The ProPure C100 H2S scavenger mixer is an inline system that provides offshore H2S removal using the C100 injection mixer to inject scavenger solvent into specially designed pipe geometry. Testing in the North Sea indicates a 30-35% reduction in H2S scavenger consumption.

Subsea

Three awards recognized subsea innovations.

Cameron’s DC all-electric subsea production system consists of a surface power and communications unit, cables for power and communications transmission from surface to subsea, and subsea actuated valves, chokes, and controls. The system has undergone qualification testing and field trials from the BP PLC Magnus platform in the North Sea (OGJ, June 14, 2004, p. 53). DC current provides power to the system, unlike most subsea production systems, which require hydraulics to actuate subsea valves and chokes. Cameron says benefits of an all-electric system include increased actuation speed, high-speed communications, and real-time monitoring.

Expro International Group’s 15,000-psi subsea safety system for well intervention uses a high integrity ball valve system for landing strings to provide well control. The intervention string offers dual barriers during operations on horizontal subsea trees.

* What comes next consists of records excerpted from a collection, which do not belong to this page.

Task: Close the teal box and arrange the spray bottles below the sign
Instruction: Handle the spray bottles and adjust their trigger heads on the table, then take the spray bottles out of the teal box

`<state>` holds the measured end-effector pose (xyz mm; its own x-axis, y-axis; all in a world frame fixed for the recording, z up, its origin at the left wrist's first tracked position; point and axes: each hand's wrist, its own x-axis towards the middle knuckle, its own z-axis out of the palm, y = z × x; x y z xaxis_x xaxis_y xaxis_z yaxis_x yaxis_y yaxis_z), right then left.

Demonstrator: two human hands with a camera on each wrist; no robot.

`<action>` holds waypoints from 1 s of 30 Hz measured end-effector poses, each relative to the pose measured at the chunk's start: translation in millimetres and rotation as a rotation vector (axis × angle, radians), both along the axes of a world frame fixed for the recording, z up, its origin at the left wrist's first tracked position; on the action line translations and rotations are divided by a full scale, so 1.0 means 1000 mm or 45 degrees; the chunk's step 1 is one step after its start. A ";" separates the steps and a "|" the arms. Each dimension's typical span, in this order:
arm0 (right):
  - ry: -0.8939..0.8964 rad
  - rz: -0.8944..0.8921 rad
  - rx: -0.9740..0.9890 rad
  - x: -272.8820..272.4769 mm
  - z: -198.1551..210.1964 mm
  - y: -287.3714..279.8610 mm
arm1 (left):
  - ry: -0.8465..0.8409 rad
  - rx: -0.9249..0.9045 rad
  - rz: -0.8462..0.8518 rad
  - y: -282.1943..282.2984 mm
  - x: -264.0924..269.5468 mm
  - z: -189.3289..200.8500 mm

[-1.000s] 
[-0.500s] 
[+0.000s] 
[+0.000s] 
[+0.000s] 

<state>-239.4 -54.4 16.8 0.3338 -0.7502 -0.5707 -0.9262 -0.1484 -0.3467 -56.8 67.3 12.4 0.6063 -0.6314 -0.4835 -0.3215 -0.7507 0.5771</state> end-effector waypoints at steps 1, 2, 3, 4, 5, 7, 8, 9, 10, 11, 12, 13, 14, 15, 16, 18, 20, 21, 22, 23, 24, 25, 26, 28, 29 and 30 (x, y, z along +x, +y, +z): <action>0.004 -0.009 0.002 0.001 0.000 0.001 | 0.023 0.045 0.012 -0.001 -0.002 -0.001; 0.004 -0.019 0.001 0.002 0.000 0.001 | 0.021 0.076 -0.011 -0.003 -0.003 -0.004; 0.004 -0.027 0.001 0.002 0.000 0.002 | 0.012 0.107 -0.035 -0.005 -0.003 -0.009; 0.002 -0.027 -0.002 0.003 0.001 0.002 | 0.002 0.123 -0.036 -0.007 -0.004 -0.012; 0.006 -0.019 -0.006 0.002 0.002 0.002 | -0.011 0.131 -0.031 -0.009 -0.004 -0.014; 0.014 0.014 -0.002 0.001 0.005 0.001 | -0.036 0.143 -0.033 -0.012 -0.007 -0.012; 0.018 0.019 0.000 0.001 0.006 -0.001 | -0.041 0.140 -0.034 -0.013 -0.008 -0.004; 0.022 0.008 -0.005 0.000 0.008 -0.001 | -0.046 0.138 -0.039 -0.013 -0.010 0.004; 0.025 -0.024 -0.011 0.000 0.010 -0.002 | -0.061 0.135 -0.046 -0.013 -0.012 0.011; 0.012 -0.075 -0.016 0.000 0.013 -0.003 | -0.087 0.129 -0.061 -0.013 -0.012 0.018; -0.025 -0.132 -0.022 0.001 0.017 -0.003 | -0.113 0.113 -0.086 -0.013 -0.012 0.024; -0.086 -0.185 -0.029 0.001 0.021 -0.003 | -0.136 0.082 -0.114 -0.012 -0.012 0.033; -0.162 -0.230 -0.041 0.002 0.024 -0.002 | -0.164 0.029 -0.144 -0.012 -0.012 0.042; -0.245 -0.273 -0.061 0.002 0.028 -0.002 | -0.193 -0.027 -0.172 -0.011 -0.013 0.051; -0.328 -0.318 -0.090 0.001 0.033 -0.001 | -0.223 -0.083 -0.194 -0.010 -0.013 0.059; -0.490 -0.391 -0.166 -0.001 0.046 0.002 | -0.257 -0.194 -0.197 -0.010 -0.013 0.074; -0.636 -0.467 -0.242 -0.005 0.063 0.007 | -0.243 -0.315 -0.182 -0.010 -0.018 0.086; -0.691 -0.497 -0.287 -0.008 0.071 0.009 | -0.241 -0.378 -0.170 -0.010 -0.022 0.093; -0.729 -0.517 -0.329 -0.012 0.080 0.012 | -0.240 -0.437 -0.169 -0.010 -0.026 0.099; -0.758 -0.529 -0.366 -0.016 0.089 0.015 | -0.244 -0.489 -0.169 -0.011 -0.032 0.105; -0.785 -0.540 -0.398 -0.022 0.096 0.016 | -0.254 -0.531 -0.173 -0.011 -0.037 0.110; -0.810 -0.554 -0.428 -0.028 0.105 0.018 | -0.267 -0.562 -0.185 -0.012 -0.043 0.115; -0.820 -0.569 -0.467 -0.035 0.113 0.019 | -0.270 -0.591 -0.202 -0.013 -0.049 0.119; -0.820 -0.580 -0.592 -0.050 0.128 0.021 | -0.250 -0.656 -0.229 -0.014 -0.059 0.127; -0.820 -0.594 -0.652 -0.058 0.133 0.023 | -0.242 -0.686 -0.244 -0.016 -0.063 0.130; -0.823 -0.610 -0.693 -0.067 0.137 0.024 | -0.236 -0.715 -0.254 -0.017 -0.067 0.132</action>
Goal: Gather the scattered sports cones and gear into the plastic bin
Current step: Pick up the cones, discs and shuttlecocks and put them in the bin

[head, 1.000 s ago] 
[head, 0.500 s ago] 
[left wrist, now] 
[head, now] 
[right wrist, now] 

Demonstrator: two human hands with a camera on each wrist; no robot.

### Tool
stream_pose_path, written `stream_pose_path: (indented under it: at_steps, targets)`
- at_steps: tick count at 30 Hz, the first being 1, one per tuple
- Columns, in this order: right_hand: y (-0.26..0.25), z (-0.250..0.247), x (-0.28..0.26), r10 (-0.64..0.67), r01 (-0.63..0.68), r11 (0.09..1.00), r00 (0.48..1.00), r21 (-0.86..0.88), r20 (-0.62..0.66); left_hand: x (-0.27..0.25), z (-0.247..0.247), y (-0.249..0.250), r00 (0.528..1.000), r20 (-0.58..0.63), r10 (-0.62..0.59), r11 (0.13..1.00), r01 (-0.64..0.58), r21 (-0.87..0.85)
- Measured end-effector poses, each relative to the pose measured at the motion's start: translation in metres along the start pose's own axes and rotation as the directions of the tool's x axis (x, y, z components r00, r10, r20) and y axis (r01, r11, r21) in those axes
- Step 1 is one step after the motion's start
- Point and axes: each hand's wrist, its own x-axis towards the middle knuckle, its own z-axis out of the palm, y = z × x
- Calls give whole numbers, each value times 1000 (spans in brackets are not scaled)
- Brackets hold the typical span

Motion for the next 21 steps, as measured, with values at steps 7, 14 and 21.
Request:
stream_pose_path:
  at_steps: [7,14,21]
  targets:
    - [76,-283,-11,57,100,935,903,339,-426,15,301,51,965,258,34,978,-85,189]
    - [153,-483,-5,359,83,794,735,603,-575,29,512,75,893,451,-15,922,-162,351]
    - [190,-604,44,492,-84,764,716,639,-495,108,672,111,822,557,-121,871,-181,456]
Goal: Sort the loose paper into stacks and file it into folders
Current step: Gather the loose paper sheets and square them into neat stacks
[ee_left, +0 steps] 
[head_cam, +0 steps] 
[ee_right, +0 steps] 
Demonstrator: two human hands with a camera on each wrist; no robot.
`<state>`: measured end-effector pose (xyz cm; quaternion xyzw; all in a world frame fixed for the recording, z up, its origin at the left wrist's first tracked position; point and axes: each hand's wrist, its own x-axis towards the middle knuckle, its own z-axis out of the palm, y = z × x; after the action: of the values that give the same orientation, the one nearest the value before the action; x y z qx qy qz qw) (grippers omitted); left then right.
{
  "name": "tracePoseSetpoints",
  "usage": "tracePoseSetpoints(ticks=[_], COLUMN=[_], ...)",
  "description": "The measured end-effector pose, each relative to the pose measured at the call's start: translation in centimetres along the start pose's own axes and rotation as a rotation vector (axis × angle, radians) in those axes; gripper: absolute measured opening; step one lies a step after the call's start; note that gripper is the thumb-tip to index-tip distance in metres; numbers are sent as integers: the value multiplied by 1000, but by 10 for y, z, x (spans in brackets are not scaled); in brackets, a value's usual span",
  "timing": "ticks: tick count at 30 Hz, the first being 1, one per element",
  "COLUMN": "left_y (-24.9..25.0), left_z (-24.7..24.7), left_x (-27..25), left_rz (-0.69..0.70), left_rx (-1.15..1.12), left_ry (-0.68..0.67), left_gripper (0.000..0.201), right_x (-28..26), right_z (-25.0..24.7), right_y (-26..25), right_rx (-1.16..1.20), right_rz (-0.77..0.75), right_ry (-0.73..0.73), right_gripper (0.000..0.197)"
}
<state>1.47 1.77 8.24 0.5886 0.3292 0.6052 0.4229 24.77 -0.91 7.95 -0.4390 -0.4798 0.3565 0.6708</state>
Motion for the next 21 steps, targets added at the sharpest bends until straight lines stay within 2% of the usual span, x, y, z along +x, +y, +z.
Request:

The Kværner Oilfield Products carbon-fiber rods are designed to enhance axial stiffness of the cross section in subsea umbilicals in water depths beyond 2,000 m. The carbon fiber rods are nearly as stiff as steel but have only 15% of the weight.

Custody transfer

Krohne says its Altosonic III three-beam ultrasonic flowmeter for custody transfer of light hydrocarbons has no moving parts and eliminates problems with clogging, scaling, and blockage while reducing pressure loss. It adds that the meter requires little to no maintenance and no recalibration. Krohne’s submission to OTC says pipeline operations throughout the US have tested the meter.

Well abandonment

Norse Cutting & Abandonment’s says Total E&P Norge AS has used its AWJC system for severing multistring conductors below the seabed on the Frigg DP2 platform abandonment project. It also reports that ConocoPhillips tested the tools on the Ekofisk Edda platform. AWJC cutting involves a high-pressure pump and mixing chamber that delivers a powerful jet of water-borne abrasive particles through an umbilical to the nozzle in the cutting tool. Crews can run the tools downhole through a rotary table, from a skid or platform deck, and from a vessel. Norse Cutting & Abandonment says it has proven the system at water depths of 350 ft. The system, it says, can cut in a single pass cemented or partly cemented five-string configurations.

Zonal isolation

The Halliburton Energy Services PoroFlex variable reach annular barrier tool is part of the Poroflex expandable system for openhole completions. The zonal isolation tool permits production and injection control using downhole control valves or sliding sleeves, stimulation, and conformance treatments.

Downhole data

Three of the recognized technologies collect downhole data.

Expro International Group’s CaTS system uses the steel tubing or casing in wells for transmitting data from remote downhole sensors (OGJ, Feb. 23, 2005, p. 41), thus eliminating dedicated cables or instrument lines in the well. In its submission to OTC, Expro says it currently has 17 systems installed worldwide.

Schlumberger says its PressureXpress service has undergone extensive testing in wells completed in the Wilcox formation of Texas. The wireline-run tool can obtain formation pressures and test for fluid mobility, as well as take fluid samples. The system has been shown to reduce costs and well cycle time while increasing production, according to Schlumberger.

The optical flowmeter from Weatherford International is a permanent downhole meter, deployed as part of the production tubing during well completion. Statoil ASA incorporated the flowmeter in well completions during May 2004, according to Weatherford. The company says the flowmeter is the first to use sonar optical technology, which provides greater accuracy, reliability, and stability than traditional electronic flowmeters. The meter features an array of spatially distributed fiber optic-based sensors to measure the propagation of pressures associated with turbulent flows and acoustic signals in the flow.